Réarranger nos musées, sortir des réserves les plus belles pièces pour aujourd’hui, bazarder peut-être l’œuvre d’un faussaire que nous avions pris pour argent contant, oser créer, aussi. Mais cela me semble plus complexe dans le cas de la vie. L’évolution fait partie de la vie, il y a à sauvegarder et il y a à créer, me semble-t-il, pas seulement à garder le passé ?
Bien vu pour la suite des aventures du centurion, non racontée : souvent, quand la suite est absente c’est que le texte propose au lecteur de se demander : « et maintenant, moi, que ferai-je », et d’écrire la suite avec sa propre vie.
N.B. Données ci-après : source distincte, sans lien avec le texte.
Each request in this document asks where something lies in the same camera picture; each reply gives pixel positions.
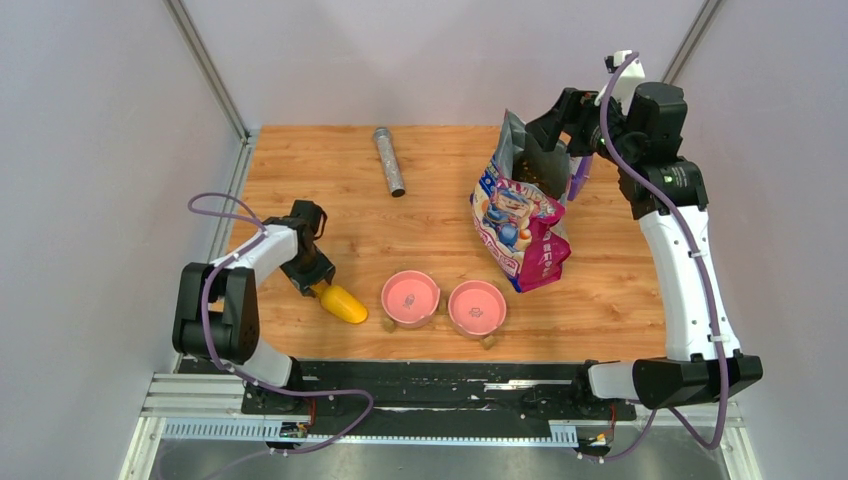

De même pour les collègues du centurion qui sont évoqués sans être décrits : c’est la place du lecteur, et le texte nous dit : « et toi, lecteur, as-tu vu quelque chose ou fais-tu la sieste à l’ombre de la croix ?
« Jésus libère l’Esprit ». Est-ce à dire qu’il y a là un acte de création, Dieu injectant du neuf au cœur même de l’Histoire ?
Ce souffle permettant à chacun d’être autonome devant Dieu est bien souvent mis à mal ; l’Église en tant qu’institution, s’est vite mise à penser pour les autres et cela perdure encore aujourd’hui à bien des endroits. Je ne pense pas que ce soit uniquement le fait de chefs religieux, il y a aussi un certain confort à laisser les autres penser pour soi. À croire que dans certains domaines, l’être humain n’aime pas tant que cela le fait d’être libre. Cela rend d’autant plus précieux les lieux où, comme sur ce site, la liberté de penser sa foi et de penser la façon d’articuler sa foi avec sa vie, est encouragée, défendue, accompagnée et mise en pratique.